Set Design- 8
Show Flow- 10
Potential Viewer Ratings- 8
Play-Along Factor- 10
Overall Rating- 8.7
Premise: Two contestants compete to earn points by matching their answers with the celebrity panelist’s responses to humorous fill-in-the-blank questions. In rounds one and two, the “Fill-In-The-Blank Rounds”, the contestants will have the option to choose either questions A or B to answer and will be reward 50 points for every panelist they match. In the third round, the “Match-Up Round”, each contestant will pick a panelist and will have 45 seconds to match as many answers with their chosen celebrity as possible. The contestant with the most points at the end of the game will have their points converted into cash and they will play in the Super Match Round. In the bonus round, similar to the original series, based on a survey of hundreds of people across the Canadian nation, the contestant will have to give their best answer to a fill-in-the-blank statement (ex. Post ______). The number one answer is worth $2,000, the second best answer is worth $1,500, and the third best is worth $1,000. If their answer did not make the Super Match board, the contestant will receive a $500 consolation prize. The contestant then has a chance to double their bonus money on the Star Wheel. Otherwise, they will play the Head-to-Head Match by exactly matching one of the panelists. If successful, the contestant will win the bonus money. Otherwise, the contestant will only win their winnings from the game. The top prize in the Super Match round is $4,000.
And now, for the review…
After viewing three episodes of the new Canadian series, I can honestly say this is the best revival of Match Game I have seen since the 70s version. Like with GSN’s The Pyramid, the producers of Match Game employed the “If it ain’t broke, don’t fix it” tactic, and it worked with this show. As with most great revivals, Match Game‘s gameplay for the most part stays true to the original format and made excellent upgrades in the modernized set design, the theme and think cues, and even in the show’s logo which maintains the show’s original color scheme. The gameplay is an excellent fusion of the 70s & 90s versions of Match Game and I love the “points-to-cash” format for the revived series (although I believe the cash format should have been used throughout the entire game, but I digress). Additionally, didn’t think it was possible, but this Match Game revival has come the closest of all the post-70s Match Game versions having regular panelists to matching the Brett Sommers/Charles Nelson Reilly dynamic (excluding their brief regular appearances on Match Game ’90): Sean Cullen and Debra DiGiovanni. It’s no surprise that these two panelist regularly appear on each episode mainly because their comedic styles and delivery closely emulate their predecessors along with Sean and Debra’s great wit, good comedic timing, and from time to time, even jokingly bicker like Brett and Charles did.

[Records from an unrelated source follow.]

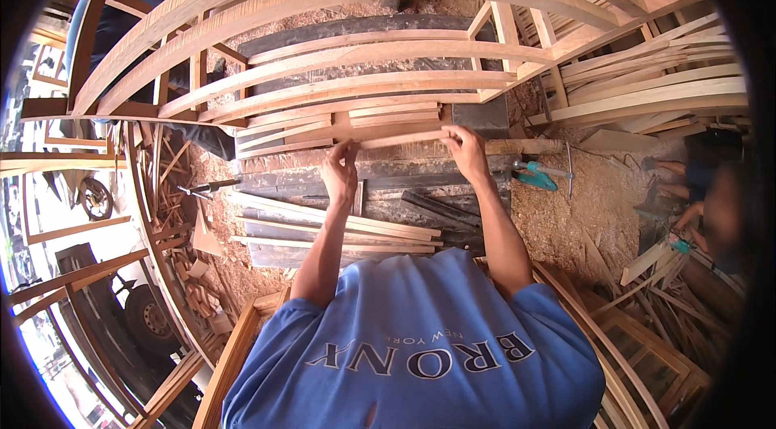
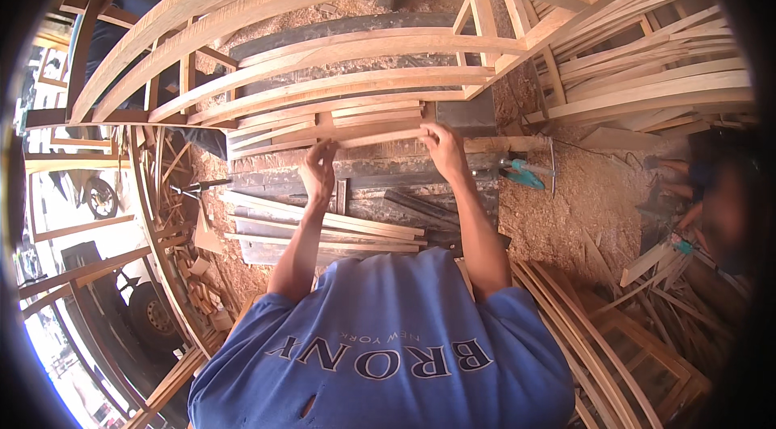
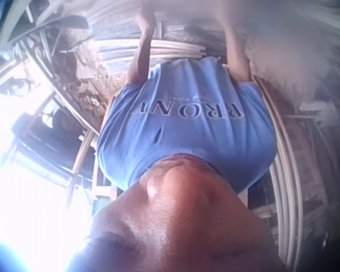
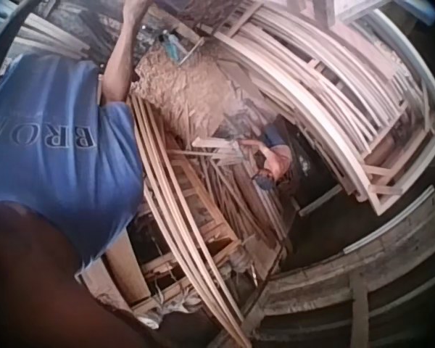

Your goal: The person uses a hand saw to cut thin wooden strips on a workbench. They repeatedly position each strip, saw it to length, and place the cut pieces into a wooden frame structure nearby. The process is repeated for multiple strips throughout the clip.

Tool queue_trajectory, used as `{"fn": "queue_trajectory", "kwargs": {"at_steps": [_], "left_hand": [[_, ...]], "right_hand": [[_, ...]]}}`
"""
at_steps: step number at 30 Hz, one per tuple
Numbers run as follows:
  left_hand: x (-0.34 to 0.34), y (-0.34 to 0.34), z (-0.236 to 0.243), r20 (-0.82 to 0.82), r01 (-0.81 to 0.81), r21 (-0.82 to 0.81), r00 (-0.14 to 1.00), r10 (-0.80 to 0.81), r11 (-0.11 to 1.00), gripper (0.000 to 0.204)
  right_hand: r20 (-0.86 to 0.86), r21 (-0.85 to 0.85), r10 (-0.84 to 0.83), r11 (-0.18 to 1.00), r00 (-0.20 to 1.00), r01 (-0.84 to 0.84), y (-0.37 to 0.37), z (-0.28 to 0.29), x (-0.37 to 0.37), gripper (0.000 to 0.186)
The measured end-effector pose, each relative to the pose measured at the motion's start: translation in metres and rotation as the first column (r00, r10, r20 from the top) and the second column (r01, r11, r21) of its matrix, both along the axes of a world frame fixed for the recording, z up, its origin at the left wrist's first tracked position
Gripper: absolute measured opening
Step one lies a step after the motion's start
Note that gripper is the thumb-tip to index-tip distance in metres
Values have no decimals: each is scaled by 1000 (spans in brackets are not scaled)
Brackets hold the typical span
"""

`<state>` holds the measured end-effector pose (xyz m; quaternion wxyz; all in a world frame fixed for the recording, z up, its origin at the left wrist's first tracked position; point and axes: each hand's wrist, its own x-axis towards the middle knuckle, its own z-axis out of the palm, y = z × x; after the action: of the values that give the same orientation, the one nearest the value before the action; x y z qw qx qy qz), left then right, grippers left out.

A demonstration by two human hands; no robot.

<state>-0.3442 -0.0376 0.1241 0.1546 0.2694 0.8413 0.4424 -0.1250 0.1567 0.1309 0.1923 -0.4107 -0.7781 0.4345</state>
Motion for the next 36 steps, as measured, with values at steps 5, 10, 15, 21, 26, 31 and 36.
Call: {"fn": "queue_trajectory", "kwargs": {"at_steps": [5,10,15,21,26,31,36], "left_hand": [[-51,66,-30,-21,16,-175,1000,-20,984,32],[-49,71,-55,55,30,-225,998,-18,974,38],[-44,74,-66,122,-55,-180,989,78,982,29],[-40,86,-57,131,-43,-236,989,75,971,27],[-25,94,-48,246,67,-295,969,8,953,34],[-16,96,-29,290,182,-313,953,-89,932,37],[-13,36,2,92,125,-71,989,-118,990,33]], "right_hand": [[92,125,-7,992,996,-4,52,-40,-55,30],[205,158,-110,984,973,78,52,-67,-63,40],[234,201,-140,975,962,93,36,-61,-67,47],[318,98,-166,985,933,142,37,-58,-63,51],[323,-2,-171,984,931,181,50,-62,-46,57],[357,16,-190,980,915,197,50,-58,-31,61],[403,299,-205,951,892,83,35,-42,-29,43]]}}
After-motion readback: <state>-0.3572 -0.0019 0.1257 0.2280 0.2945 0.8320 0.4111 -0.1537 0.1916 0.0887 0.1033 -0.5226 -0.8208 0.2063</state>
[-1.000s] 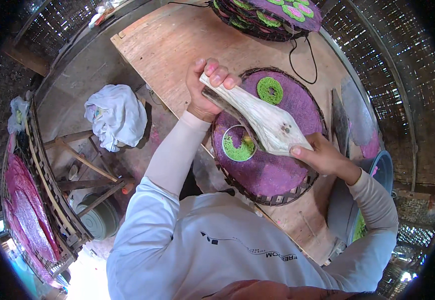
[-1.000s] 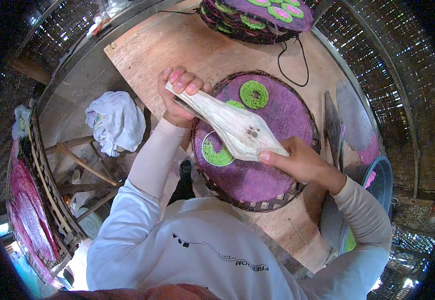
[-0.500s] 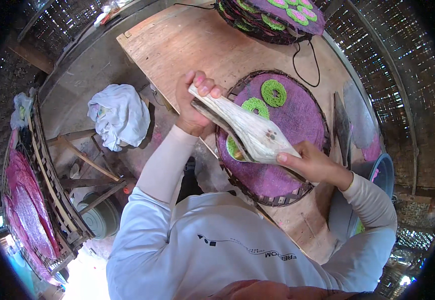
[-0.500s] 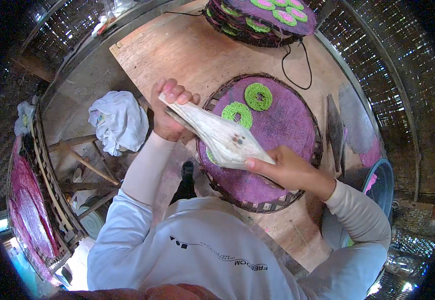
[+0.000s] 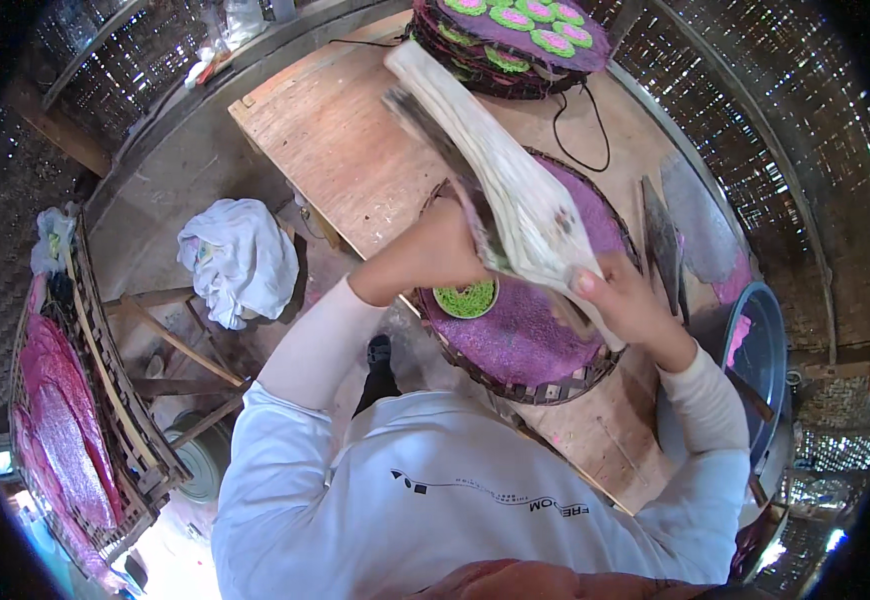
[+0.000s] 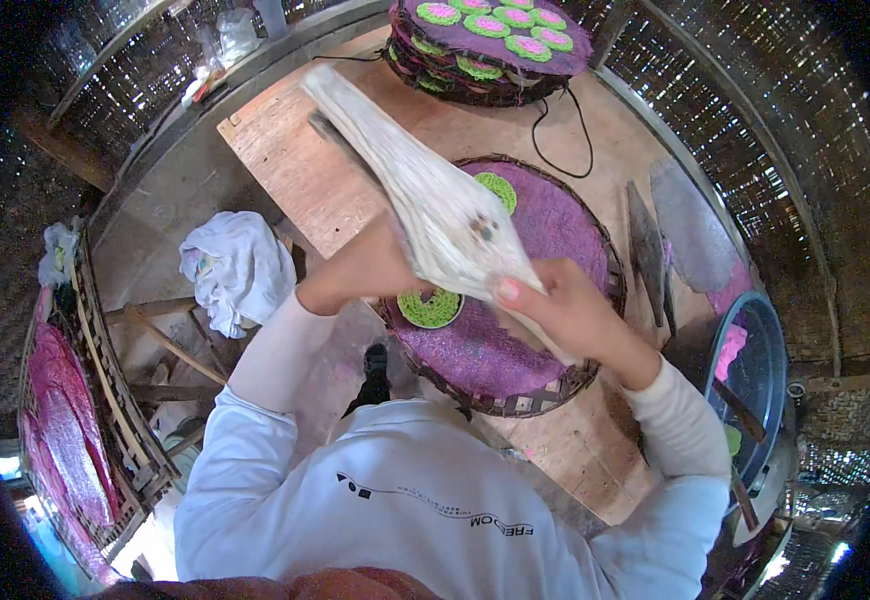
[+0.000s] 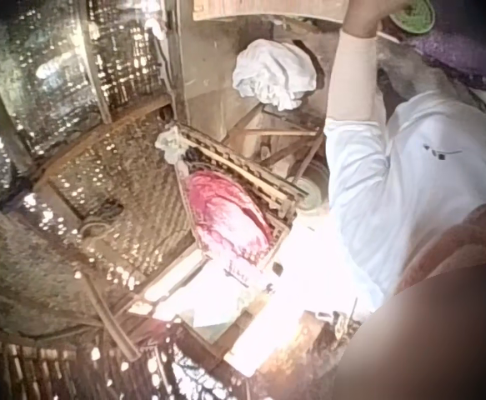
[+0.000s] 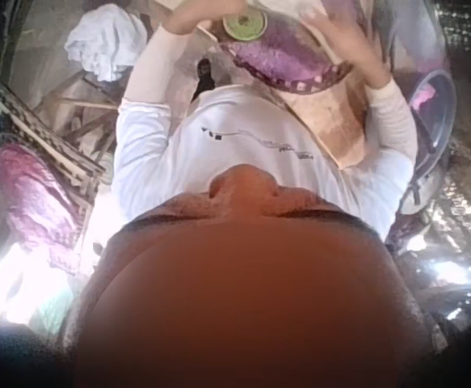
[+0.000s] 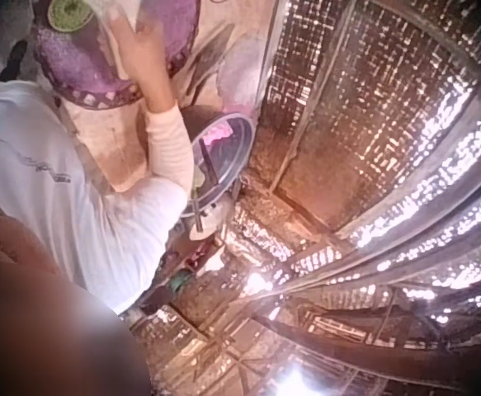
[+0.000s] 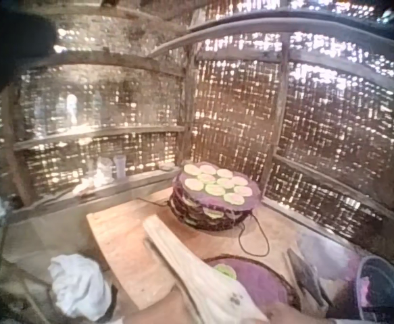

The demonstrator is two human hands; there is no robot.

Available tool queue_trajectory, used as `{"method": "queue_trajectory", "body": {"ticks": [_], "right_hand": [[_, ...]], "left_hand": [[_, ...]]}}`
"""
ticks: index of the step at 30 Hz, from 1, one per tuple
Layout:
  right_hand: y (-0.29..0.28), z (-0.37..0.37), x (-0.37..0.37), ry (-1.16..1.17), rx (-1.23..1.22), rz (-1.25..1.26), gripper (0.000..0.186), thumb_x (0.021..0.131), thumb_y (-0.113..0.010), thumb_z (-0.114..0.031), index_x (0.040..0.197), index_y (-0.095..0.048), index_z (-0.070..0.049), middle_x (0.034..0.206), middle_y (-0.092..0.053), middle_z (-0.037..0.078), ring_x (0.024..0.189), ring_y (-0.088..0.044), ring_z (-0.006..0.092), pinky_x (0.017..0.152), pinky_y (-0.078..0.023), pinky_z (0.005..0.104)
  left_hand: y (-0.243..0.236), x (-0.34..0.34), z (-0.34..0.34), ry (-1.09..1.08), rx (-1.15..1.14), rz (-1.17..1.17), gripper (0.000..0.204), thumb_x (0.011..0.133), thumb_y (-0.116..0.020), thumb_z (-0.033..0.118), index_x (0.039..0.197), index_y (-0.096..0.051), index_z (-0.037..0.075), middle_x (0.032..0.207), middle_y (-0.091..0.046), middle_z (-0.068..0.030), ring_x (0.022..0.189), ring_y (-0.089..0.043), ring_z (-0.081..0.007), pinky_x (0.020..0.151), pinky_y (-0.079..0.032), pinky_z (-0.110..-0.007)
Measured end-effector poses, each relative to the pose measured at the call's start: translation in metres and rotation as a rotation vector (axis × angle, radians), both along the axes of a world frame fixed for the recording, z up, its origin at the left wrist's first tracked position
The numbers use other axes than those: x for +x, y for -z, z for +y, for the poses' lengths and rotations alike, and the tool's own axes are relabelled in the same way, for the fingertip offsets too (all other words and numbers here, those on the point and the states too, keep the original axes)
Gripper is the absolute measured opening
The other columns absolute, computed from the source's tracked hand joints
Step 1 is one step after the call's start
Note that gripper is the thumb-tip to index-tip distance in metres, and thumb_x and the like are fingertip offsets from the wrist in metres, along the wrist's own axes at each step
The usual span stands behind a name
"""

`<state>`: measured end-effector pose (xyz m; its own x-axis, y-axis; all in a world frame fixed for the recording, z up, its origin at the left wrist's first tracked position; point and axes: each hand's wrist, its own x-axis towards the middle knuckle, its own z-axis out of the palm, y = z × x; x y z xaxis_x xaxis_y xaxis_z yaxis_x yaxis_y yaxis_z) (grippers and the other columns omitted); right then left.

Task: The person uses a wooden mold and a cylindrical metal ring to form green and pink dough into ring-shaped decorative cakes on a woven tray. They repeatedly scoop dough, press it into the mold, and release the shaped pieces onto the tray.

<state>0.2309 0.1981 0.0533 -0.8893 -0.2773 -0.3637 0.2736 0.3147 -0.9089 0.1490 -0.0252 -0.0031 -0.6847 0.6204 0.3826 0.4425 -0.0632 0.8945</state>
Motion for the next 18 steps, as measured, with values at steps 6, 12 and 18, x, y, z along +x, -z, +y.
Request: {"method": "queue_trajectory", "body": {"ticks": [6, 12, 18], "right_hand": [[0.092, -0.013, -0.032, -0.334, 0.045, 0.481, 0.054, 0.078, -0.06, -0.036, 0.117, -0.045, -0.002, 0.109, -0.051, 0.011, 0.101, -0.047, 0.0219, 0.085, -0.037, 0.0338], [0.095, -0.038, -0.036, -0.663, 0.739, 0.849, 0.098, 0.058, -0.075, -0.035, 0.136, -0.023, -0.008, 0.129, -0.039, 0.014, 0.124, -0.031, 0.0291, 0.105, -0.013, 0.0497], [0.094, -0.038, -0.04, -0.66, 0.652, 0.877, 0.097, 0.058, -0.076, -0.033, 0.136, -0.024, -0.008, 0.125, -0.044, 0.014, 0.124, -0.032, 0.0279, 0.106, -0.009, 0.0508]], "left_hand": [[-0.002, 0.02, -0.033, -0.537, 0.145, 0.067, 0.038, 0.064, -0.073, 0.016, 0.094, -0.058, -0.002, 0.091, -0.063, -0.0101, 0.085, -0.061, -0.0205, 0.078, -0.047, -0.031], [0.008, 0.046, -0.084, -0.735, 0.45, -0.264, 0.026, 0.065, -0.066, 0.001, 0.089, -0.058, 0.0, 0.08, -0.06, -0.0054, 0.067, -0.057, -0.0141, 0.06, -0.047, -0.026], [0.014, 0.059, -0.101, -0.804, 0.473, -0.328, 0.026, 0.064, -0.062, -0.006, 0.088, -0.056, 0.0, 0.077, -0.059, -0.0048, 0.064, -0.055, -0.0123, 0.055, -0.044, -0.024]]}}
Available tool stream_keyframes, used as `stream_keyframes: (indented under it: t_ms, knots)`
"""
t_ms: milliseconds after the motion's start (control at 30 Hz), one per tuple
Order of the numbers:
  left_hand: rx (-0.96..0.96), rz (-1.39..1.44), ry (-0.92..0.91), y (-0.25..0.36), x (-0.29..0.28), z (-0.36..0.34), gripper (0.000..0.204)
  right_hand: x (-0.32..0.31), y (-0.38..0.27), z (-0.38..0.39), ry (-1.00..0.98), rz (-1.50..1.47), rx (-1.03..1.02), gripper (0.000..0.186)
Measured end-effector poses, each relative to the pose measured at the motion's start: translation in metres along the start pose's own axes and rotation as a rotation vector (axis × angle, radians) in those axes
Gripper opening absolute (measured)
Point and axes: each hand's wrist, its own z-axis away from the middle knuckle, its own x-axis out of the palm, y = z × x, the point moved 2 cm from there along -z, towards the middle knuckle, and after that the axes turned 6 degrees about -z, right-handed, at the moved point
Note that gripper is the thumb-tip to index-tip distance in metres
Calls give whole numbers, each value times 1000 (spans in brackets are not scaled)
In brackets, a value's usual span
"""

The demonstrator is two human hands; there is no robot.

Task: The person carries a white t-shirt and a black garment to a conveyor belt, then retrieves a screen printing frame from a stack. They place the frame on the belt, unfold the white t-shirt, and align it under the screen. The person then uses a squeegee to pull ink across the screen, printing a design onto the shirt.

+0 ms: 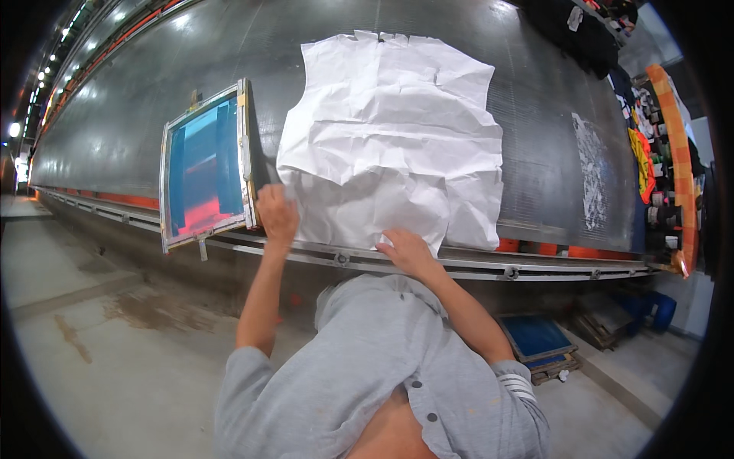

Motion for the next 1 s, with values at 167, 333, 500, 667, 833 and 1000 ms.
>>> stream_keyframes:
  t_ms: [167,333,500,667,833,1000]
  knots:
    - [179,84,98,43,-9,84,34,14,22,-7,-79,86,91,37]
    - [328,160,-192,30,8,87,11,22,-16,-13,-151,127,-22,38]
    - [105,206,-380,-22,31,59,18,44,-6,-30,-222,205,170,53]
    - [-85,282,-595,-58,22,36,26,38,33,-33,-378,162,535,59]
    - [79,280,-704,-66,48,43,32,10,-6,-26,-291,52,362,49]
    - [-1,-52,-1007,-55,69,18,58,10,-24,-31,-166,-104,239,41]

As host, Darrin Rose is doing a decent job so far, taking command when needed and he doesn’t get easily distracted by the celebrities talking upon reading each the question. He carries the show well at a great, solid pace; and also interacts well with the contestants and celebrities. The only issue I have with his hosting style is that he seems stiff and I believe that may stem from trying to adjust to hosting, given the fact that this is first time hosting a game show. Like with Drew Carey with The Price Is Right and Wayne Brady with Let’s Make A Deal, I believe that Darrin Rose will feel more comfortable hosting as the series progresses as he has done several times in his numerous stand-up comedy performances. Other than that, I like him hosting the show and how he engages everyone who is involved with the show including the studio audience. He just needs to show more personality and get into his comfort zone in terms of hosting.
The only problems I have with the show are not major issues, but changes to give the show a better appeal. I don’t like the design of the Star Wheel and I believe that should have been designed with star shapes instead of red dots and should look more like the 70s Match Game Star Wheel. Also, the top dollar value for the Super Match round should be $2,500 to make the grand prize an even $5,000 simply because it sounds more appealing than a $4,000 top prize on any given game show.
Overall, as I have stated earlier, this is the best revival of Match Game I have seen since the 70s version. The celebrity panelists selected for this series are as entertaining and have the same enthusiasm as the panelists had back during the Rayburn era. It gives the viewers who have watched the show faithfully when they were younger a feeling of nostalgia and gives them a chance to be a part of the show’s great legacy, whether they are a contestant, studio audience member, or a panelist. This Match Game revival made proper changes where needed and maintained the same excellent show pace as on the 70s version by focusing the game while having fun at the same time. It’s a longshot, but I can see this show lasting for more than three seasons. I’m not sure how the show is faring ratings wise on The Comedy Network, but judging from the episodes I have seen, the cable network might want to hang on to Match Game.